Until it became a thread.

Sweat poured down his face as minutes turned into hours. His muscles screamed, begging him to move, to release the tension.

He didn't.

When he finally opened his eyes, the world felt sharper. Clearer.

The air did not bend.

It waited.

Alex exhaled slowly.

Later that day, he encountered a rift creature crawling out of a warped fissure in the canyon wall. Its form was unstable, flickering between shapes, claws scraping against stone.

The old Alex would have ended it in a single strike.

This Alex paused.

He measured distance. Angle. Risk.

He stepped forward and struck once.

Not to destroy.

To sever the anchor holding the creature to the rift.

The fissure collapsed inward with a dull sound. The creature dissolved, harmless.

Alex stood there, chest rising and falling.

The sword did not hum.

The world did not react.

For the first time since Terra Valis, nothing broke.

Alex laughed softly, almost in disbelief.

"I did it," he said. "I didn't tear anything."

You chose precision, the presence replied. That is growth.

Alex wiped sweat from his brow. "It doesn't feel like growth. It feels like I'm constantly holding my breath."

You are, the presence said. Until restraint becomes instinct.

That night, Alex sat by a small fire. He did not use his power to light it. He struck stone against steel like anyone else.

The flames flickered weakly.

He stared into them.

"I miss her," he said suddenly. "Every day."

The presence did not respond immediately.

Missing does not weaken you, it said eventually. Acting despite it defines you.

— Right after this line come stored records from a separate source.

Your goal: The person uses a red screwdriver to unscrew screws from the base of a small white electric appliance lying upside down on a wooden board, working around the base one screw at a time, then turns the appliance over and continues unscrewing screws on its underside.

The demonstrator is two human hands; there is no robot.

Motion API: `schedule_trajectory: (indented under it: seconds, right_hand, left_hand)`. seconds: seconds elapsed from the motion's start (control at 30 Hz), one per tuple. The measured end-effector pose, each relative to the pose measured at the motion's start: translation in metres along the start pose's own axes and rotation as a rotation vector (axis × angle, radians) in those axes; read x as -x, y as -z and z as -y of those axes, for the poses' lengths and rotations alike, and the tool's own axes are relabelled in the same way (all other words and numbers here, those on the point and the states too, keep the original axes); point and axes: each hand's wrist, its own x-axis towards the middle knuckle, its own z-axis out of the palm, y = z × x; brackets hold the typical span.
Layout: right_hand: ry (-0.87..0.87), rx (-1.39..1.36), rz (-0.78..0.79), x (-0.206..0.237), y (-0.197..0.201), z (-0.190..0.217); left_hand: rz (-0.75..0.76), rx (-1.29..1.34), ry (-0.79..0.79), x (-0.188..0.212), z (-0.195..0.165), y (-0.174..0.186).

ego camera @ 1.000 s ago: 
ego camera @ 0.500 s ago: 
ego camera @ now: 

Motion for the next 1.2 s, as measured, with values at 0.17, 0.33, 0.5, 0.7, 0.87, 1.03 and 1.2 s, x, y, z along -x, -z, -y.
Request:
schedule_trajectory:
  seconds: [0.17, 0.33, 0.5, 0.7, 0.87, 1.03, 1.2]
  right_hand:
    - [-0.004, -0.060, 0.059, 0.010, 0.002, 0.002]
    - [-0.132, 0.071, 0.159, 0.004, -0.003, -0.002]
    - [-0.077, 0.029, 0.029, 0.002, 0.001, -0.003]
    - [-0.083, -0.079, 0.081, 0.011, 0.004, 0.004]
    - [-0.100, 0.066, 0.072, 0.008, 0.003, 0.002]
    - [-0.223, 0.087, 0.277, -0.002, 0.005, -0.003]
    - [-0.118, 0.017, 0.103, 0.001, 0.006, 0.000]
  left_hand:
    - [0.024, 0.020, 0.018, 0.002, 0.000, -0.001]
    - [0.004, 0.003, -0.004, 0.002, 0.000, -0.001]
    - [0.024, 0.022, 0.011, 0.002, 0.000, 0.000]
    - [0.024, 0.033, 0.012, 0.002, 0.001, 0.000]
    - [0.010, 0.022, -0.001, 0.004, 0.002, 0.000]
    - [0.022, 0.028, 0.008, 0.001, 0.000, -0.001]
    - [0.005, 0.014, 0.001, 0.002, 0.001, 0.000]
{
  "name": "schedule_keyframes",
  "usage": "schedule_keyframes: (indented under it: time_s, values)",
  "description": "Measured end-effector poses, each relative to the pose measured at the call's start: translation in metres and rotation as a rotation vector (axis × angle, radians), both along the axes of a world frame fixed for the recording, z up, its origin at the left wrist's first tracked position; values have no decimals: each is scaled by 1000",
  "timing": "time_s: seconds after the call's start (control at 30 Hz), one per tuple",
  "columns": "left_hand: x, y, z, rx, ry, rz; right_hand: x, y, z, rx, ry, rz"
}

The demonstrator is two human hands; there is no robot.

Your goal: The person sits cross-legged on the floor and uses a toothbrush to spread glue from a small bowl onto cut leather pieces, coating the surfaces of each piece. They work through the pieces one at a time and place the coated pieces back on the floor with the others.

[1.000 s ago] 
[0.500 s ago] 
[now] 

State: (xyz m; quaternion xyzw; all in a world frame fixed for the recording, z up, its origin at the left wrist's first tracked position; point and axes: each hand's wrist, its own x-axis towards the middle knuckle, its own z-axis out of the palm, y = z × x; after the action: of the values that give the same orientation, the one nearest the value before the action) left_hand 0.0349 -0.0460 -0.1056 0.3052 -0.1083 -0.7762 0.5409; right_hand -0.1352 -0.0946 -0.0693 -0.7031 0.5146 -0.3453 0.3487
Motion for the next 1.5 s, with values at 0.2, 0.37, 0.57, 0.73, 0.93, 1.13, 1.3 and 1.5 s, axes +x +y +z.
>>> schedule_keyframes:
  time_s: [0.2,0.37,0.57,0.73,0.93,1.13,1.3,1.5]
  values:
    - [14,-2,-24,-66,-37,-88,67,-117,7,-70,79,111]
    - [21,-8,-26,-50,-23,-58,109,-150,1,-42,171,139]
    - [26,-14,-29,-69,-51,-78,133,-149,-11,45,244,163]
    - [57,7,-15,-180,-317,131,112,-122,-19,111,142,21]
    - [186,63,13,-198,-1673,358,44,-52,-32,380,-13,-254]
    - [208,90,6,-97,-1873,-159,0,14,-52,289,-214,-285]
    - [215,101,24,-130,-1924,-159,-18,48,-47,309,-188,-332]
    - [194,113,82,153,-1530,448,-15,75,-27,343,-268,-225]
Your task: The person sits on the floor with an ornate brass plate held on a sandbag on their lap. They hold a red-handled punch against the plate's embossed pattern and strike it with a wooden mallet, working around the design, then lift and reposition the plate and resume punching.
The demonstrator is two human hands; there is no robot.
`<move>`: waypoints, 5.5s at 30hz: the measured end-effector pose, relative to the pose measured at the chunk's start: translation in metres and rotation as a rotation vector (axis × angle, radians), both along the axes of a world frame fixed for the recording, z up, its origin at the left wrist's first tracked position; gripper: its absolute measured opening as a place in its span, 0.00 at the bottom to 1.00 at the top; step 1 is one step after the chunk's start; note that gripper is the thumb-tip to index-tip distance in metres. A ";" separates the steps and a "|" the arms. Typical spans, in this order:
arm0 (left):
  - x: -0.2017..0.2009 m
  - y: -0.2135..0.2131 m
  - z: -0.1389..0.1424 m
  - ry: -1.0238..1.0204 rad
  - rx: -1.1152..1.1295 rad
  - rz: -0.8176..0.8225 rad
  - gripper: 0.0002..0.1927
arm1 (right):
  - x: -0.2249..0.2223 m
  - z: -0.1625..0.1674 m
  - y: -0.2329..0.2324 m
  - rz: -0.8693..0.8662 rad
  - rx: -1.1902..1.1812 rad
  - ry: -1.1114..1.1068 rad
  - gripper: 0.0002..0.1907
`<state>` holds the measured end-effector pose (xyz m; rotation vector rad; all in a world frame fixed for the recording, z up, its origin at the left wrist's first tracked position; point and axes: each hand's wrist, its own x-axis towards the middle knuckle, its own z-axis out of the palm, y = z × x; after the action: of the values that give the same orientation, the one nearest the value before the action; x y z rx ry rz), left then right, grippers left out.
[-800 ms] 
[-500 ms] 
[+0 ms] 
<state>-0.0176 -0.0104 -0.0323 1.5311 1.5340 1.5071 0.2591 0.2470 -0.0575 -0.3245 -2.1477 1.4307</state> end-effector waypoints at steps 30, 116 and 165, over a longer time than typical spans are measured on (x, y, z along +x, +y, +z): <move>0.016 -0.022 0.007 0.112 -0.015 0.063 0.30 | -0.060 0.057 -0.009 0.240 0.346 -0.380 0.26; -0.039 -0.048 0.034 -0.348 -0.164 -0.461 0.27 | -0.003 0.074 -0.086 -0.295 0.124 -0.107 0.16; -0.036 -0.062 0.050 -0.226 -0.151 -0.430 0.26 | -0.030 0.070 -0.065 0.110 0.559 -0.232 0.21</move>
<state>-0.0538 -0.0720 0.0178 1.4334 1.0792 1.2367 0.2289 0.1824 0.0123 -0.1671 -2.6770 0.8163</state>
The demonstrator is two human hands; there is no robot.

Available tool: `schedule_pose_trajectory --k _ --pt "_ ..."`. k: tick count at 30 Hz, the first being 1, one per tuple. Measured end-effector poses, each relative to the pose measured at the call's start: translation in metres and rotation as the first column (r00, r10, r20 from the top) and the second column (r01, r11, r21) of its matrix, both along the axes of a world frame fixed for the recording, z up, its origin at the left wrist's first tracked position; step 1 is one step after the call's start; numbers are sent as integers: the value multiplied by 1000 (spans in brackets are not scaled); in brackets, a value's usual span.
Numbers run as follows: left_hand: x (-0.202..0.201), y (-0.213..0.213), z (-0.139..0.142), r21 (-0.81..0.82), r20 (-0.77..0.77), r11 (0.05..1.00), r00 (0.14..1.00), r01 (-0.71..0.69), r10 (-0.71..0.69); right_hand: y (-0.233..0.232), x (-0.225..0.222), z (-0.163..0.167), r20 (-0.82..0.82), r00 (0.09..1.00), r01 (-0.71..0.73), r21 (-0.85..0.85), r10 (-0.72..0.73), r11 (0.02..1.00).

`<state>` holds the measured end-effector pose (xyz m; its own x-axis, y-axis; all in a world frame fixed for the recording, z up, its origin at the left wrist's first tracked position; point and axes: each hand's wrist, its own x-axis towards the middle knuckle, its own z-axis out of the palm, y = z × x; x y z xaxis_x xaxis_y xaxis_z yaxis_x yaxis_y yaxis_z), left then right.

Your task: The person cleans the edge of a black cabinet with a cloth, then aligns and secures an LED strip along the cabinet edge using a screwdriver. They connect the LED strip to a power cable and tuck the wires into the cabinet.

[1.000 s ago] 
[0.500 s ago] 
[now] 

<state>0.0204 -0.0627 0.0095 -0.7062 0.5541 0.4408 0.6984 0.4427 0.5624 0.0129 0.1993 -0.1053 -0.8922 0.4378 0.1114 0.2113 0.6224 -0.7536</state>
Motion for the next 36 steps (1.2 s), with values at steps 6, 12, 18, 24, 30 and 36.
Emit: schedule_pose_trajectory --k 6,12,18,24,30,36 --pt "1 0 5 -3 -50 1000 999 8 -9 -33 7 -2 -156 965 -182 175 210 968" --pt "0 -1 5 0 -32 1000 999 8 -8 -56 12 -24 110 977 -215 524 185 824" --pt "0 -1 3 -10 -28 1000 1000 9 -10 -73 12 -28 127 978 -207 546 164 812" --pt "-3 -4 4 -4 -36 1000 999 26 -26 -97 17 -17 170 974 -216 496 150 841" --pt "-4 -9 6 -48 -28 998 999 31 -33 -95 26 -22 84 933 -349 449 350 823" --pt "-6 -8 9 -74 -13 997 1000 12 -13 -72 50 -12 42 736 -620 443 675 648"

Alex swallowed hard. "What if I go back someday?"

When you can stand in front of her without fear — yours or hers.

Alex nodded slowly.

He drew the sword and planted its tip into the ground before him.

"I won't chase strength anymore," he said aloud. "I won't try to prove anything. If power answers me again, it will be because I earned control."

He pressed his forehead against the hilt.

"And if I fail… I accept the consequences."

The air vibrated once.

Not in judgment.

In acknowledgment.

From that night on, the power within Alex changed.

It no longer surged when he was angry.It no longer reacted to fear.

It waited — calm, contained, dangerous only when chosen.

And for the first time since the sky broke, Alex slept without dreaming of the tear.